Try it:
Using the records below, output the stretch that opens with the line containing "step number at" and closes with the line containing "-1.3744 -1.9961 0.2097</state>", exactly and including both lines, with nothing more.

Stored data entries:
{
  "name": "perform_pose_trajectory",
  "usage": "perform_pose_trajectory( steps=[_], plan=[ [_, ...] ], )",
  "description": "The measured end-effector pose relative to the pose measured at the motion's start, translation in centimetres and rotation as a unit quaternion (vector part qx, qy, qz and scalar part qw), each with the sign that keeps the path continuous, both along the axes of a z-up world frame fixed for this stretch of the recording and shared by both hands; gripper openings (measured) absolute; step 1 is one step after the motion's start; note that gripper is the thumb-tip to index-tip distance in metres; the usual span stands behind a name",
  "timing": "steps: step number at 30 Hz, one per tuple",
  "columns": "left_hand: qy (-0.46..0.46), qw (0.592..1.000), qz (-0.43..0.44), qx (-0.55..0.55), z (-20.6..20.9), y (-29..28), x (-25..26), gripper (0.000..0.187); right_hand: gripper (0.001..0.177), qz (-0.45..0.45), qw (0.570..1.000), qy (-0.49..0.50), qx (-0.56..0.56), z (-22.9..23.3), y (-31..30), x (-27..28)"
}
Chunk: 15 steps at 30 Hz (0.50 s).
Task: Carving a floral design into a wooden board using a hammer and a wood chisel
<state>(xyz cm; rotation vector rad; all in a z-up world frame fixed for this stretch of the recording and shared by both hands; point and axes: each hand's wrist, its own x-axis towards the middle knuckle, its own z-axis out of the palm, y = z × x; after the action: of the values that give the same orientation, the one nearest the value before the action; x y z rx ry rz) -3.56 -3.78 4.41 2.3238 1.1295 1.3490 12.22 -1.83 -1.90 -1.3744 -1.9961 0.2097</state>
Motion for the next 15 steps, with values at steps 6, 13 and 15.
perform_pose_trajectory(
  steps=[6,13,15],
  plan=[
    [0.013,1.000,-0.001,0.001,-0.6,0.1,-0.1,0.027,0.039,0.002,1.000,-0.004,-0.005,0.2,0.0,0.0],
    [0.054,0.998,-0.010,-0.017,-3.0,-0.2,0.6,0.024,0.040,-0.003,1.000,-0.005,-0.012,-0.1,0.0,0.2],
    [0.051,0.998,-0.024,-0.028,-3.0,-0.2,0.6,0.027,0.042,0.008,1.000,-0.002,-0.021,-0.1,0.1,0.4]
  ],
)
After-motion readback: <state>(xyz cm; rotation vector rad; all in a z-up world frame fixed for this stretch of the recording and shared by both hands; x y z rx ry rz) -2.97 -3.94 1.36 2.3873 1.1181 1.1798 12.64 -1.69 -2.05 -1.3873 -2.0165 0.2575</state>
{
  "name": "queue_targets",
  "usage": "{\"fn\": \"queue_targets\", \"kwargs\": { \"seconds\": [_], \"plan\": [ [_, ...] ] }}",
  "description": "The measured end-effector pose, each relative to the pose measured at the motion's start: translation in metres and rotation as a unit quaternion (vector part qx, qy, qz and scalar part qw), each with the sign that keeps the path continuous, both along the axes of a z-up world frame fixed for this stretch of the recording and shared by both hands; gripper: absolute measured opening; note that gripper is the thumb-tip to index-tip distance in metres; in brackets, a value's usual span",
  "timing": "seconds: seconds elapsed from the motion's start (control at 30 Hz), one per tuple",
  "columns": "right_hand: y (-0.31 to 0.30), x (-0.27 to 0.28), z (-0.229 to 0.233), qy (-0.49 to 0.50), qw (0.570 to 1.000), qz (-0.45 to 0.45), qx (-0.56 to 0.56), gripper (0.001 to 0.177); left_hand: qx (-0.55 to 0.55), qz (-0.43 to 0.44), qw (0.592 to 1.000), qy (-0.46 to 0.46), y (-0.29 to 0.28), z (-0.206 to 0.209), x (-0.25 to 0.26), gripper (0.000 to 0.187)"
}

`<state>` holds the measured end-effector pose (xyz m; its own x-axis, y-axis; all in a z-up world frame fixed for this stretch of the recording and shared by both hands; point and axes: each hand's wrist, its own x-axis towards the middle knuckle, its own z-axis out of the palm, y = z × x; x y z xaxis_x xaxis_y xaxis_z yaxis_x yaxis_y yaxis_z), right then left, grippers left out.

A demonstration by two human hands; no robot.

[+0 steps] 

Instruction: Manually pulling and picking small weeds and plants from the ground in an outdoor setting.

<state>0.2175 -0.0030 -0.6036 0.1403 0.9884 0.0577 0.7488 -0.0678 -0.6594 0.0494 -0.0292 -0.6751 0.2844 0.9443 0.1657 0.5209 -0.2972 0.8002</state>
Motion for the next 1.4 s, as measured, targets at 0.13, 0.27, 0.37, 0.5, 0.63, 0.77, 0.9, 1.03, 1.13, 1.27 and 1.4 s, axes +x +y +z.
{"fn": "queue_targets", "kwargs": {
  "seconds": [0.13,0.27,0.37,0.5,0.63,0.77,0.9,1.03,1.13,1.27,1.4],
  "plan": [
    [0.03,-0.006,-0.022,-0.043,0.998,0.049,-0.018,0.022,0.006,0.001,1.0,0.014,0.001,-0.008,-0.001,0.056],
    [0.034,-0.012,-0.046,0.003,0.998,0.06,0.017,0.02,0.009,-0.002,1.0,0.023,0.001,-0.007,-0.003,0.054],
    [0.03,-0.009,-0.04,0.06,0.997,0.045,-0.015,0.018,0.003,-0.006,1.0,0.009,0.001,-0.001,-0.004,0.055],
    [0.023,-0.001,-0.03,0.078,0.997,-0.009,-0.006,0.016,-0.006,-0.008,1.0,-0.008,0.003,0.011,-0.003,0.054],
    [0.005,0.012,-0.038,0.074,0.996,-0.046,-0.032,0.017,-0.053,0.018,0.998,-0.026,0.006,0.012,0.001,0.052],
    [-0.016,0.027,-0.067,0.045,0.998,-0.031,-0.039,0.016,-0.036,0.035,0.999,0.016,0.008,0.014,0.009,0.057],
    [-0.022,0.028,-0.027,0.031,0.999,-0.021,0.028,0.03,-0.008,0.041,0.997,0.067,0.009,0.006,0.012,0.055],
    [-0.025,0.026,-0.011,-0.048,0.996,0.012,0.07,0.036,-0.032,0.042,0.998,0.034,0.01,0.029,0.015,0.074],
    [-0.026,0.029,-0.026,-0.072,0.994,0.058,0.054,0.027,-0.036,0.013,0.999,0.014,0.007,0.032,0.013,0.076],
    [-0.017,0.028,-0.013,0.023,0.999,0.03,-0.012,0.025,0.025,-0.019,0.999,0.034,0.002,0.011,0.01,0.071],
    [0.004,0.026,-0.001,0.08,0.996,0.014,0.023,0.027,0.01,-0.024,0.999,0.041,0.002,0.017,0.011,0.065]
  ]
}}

Exercise response:
  "timing": "steps: step number at 30 Hz, one per tuple",
  "columns": "left_hand: qy (-0.46..0.46), qw (0.592..1.000), qz (-0.43..0.44), qx (-0.55..0.55), z (-20.6..20.9), y (-29..28), x (-25..26), gripper (0.000..0.187); right_hand: gripper (0.001..0.177), qz (-0.45..0.45), qw (0.570..1.000), qy (-0.49..0.50), qx (-0.56..0.56), z (-22.9..23.3), y (-31..30), x (-27..28)"
}
Chunk: 15 steps at 30 Hz (0.50 s).
Task: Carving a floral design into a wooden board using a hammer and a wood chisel
<state>(xyz cm; rotation vector rad; all in a z-up world frame fixed for this stretch of the recording and shared by both hands; point and axes: each hand's wrist, its own x-axis towards the middle knuckle, its own z-axis out of the palm, y = z × x; after the action: of the values that give the same orientation, the one nearest the value before the action; x y z rx ry rz) -3.56 -3.78 4.41 2.3238 1.1295 1.3490 12.22 -1.83 -1.90 -1.3744 -1.9961 0.2097</state>

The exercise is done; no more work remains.